•The relationship between you and your co-founder is more like a life-long partnership.
•Do not rush into choosing a co-founder.
Entrepreneurship is all about making decisions. Sometimes, life-long decisions. The success of your start-up depends on you making the right decisions at the right time. One of the most important decisions you have to make is the choice of your co-founder or confounders. Elon Musk says that the human brain cannot cope with business failure. Starting a business is like staring into the abyss. A lot could go wrong. The secret lies in having a co-founder that will make the storms bearable. This is why choosing a cofounder is like choosing a life partner.
Here are questions you should ask yourself when assessing potential co-founders;
Do you know your co-founder well enough?
The relationship between you and your co-founder is more like a life-long partnership. Do not rush into choosing a co-founder. While having skills that complement each other is key, how you get along on an interpersonal level is important as well. How well you get along with your co-founder speaks a lot about where the company is headed. The more seamless the energy and trust, the higher the chances of success.
This doesn’t mean you must be best of friends. Do not choose a co-founder just because they are your friend. The relationship could later evolve in ways that don't favor the business.

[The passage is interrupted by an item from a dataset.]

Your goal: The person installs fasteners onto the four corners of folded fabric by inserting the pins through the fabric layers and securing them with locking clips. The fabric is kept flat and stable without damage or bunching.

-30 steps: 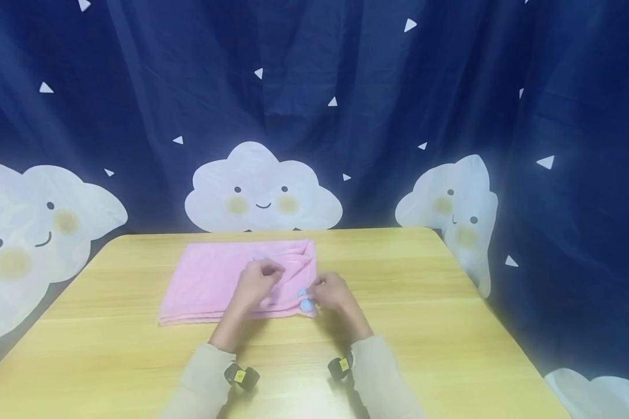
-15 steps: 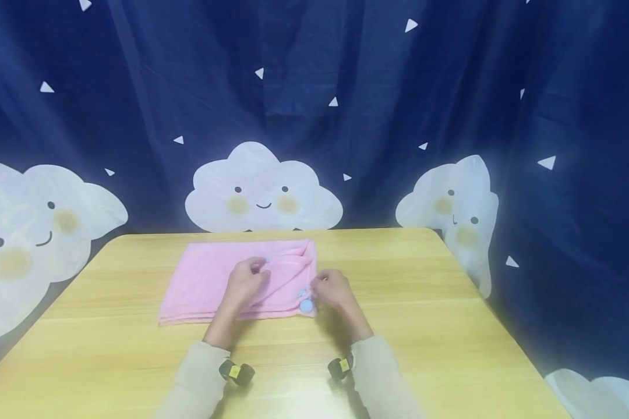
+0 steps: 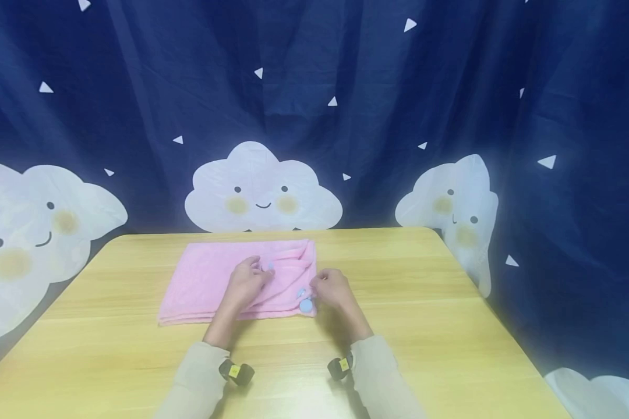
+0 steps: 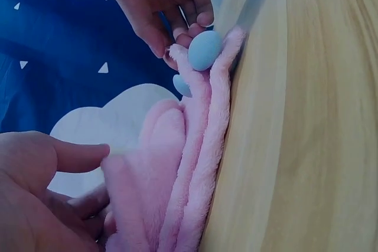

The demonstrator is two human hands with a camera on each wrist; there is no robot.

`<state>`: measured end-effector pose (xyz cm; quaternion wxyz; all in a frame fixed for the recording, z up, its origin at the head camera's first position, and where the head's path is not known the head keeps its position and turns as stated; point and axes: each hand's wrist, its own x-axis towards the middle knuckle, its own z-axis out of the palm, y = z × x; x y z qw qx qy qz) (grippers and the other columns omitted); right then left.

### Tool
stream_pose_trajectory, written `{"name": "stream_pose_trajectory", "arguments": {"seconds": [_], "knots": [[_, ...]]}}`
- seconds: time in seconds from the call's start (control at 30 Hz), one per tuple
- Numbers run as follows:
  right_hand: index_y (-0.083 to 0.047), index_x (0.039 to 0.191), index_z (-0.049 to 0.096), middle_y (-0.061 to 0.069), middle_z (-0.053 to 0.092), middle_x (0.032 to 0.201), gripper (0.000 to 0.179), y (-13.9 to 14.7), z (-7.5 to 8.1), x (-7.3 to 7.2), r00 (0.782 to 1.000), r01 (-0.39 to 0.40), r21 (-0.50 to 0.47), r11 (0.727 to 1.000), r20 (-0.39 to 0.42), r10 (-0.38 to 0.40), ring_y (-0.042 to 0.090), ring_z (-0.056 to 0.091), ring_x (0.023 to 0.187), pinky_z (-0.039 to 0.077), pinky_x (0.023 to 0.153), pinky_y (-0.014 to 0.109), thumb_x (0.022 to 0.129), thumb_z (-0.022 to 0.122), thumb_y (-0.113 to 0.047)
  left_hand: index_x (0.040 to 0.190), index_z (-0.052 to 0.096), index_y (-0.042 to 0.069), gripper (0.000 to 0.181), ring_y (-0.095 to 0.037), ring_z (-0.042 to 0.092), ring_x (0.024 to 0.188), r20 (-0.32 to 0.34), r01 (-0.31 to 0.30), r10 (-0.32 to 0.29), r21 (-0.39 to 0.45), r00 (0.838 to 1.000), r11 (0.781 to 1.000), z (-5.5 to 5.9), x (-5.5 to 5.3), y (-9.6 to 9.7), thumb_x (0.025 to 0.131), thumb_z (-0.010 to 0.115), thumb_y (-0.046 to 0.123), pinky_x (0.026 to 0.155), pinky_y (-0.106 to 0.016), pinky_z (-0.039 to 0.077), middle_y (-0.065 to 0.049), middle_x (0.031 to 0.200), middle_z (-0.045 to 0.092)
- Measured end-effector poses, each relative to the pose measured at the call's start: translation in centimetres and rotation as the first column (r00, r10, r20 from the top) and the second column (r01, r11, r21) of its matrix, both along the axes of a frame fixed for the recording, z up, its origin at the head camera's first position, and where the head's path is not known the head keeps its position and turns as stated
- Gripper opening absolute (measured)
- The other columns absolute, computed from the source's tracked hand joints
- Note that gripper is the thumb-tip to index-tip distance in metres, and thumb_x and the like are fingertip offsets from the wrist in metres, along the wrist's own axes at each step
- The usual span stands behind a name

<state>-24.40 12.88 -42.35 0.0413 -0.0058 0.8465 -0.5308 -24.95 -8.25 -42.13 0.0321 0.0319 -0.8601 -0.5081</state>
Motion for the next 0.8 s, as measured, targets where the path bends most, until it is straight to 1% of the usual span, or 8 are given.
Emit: {"name": "stream_pose_trajectory", "arguments": {"seconds": [0.1,0.13,0.2,0.33,0.43,0.53,0.6,0.8], "knots": [[0.009,0.091,0.068,0.016,0.065,0.075,0.017,-0.02,0.02,-0.01,1.000,0.001,-0.007,1.000,0.001,-0.001,0.019,0.059,0.066,0.053,0.062,0.031,0.093,0.058,-0.005,0.143,0.051,-0.006,0.065,-0.037,0.062,0.110,0.035,0.020,-0.019,-0.025,0.999,0.999,0.00,0.08,0.00,0.088,0.074,0.020,0.111,-0.056,0.042,-0.025,0.134,0.062],[0.009,0.091,0.068,0.016,0.065,0.075,0.017,-0.02,0.01,-0.02,1.000,0.000,-0.008,1.000,0.001,0.000,0.019,0.059,0.066,0.053,0.062,0.031,0.093,0.058,-0.004,0.142,0.052,-0.005,0.064,-0.035,0.062,0.111,0.044,0.027,-0.026,-0.039,0.999,0.999,-0.02,0.06,0.01,0.087,0.075,0.019,0.109,-0.056,0.044,-0.024,0.129,0.065],[0.009,0.091,0.068,0.016,0.065,0.075,0.017,-0.03,-0.01,-0.04,1.000,0.001,-0.007,1.000,0.002,-0.001,0.019,0.059,0.066,0.053,0.062,0.031,0.093,0.058,-0.004,0.140,0.055,-0.003,0.063,-0.033,0.064,0.103,0.057,0.039,-0.034,-0.072,0.998,0.997,-0.06,0.00,0.01,0.084,0.077,0.016,0.101,-0.052,0.049,-0.021,0.117,0.069],[0.008,0.090,0.068,0.016,0.065,0.075,0.016,-0.08,0.04,-0.02,1.000,0.002,-0.005,1.000,0.007,-0.002,0.019,0.059,0.066,0.054,0.063,0.032,0.094,0.058,-0.004,0.132,0.061,0.002,0.055,-0.029,0.064,0.089,0.037,0.056,-0.051,-0.144,0.998,0.988,-0.10,0.11,-0.02,0.081,0.079,0.014,0.084,-0.046,0.052,-0.014,0.100,0.069],[0.008,0.090,0.068,0.016,0.065,0.075,0.017,-0.12,0.08,0.03,1.000,0.001,-0.008,1.000,0.007,-0.001,0.020,0.059,0.067,0.054,0.063,0.032,0.094,0.058,-0.004,0.122,0.064,0.003,0.043,-0.028,0.061,0.090,-0.012,0.056,-0.059,-0.175,0.998,0.983,-0.08,0.26,-0.03,0.083,0.077,0.013,0.081,-0.043,0.049,-0.012,0.097,0.068],[0.009,0.090,0.068,0.016,0.065,0.075,0.017,-0.15,0.06,0.03,1.000,0.002,-0.011,1.000,0.005,-0.002,0.019,0.059,0.066,0.053,0.063,0.032,0.094,0.058,-0.004,0.115,0.064,0.002,0.035,-0.028,0.061,0.088,-0.042,0.049,-0.057,-0.183,0.997,0.982,-0.10,0.31,0.04,0.083,0.076,0.010,0.080,-0.042,0.049,-0.014,0.097,0.068],[0.009,0.090,0.068,0.016,0.065,0.075,0.017,-0.18,0.09,0.04,1.000,0.002,-0.014,1.000,0.005,-0.002,0.019,0.059,0.067,0.053,0.063,0.032,0.094,0.058,-0.004,0.113,0.062,0.002,0.033,-0.028,0.063,0.086,-0.046,0.039,-0.049,-0.193,0.998,0.980,-0.18,0.27,0.12,0.083,0.075,0.008,0.080,-0.042,0.050,-0.015,0.100,0.068],[0.009,0.090,0.068,0.015,0.064,0.075,0.017,-0.19,0.26,0.18,1.000,0.001,-0.026,1.000,0.018,-0.001,0.019,0.059,0.067,0.054,0.063,0.031,0.095,0.058,-0.004,0.124,0.061,0.000,0.044,-0.032,0.069,0.089,-0.036,0.000,-0.007,-0.180,0.999,0.984,-0.21,0.24,0.34,0.084,0.076,0.010,0.088,-0.048,0.053,-0.018,0.106,0.072]]}}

Do you know what your business needs?
This is the most important step to consider. You need to fully understand what your company is about. Fully grasping things like what services you will be offering, the logistics, your client list, the location of your business will enable you to pick the right cofounder.
For example, if your product is tech-based and your background is majorly in finance and operations, you will look for a tech co-founder to complement your skillset.
Do you want more than one?
Most people think that a company can only have one co-founder which is far from the truth. There are dozens of startups out there with three or more co-founders. However, there is a fine line between more than two and too many. Do an in-depth analysis of your company and what your product is centered around. Hire for the other roles to support the business growth you anticipate.
Does your potential co-founder have a lifespan skill?
Assess your potential co-founder’s skillset to gauge how long they will remain relevant in the company. Some skills and talents tend to outlive the current hiring need.
On the other hand, some skills will be good for the early stage of your startup to lay a strong foundation and boost growth, but they become obsolete later. If this is the case, it is recommended that you hire such individuals instead of making them your co-founder.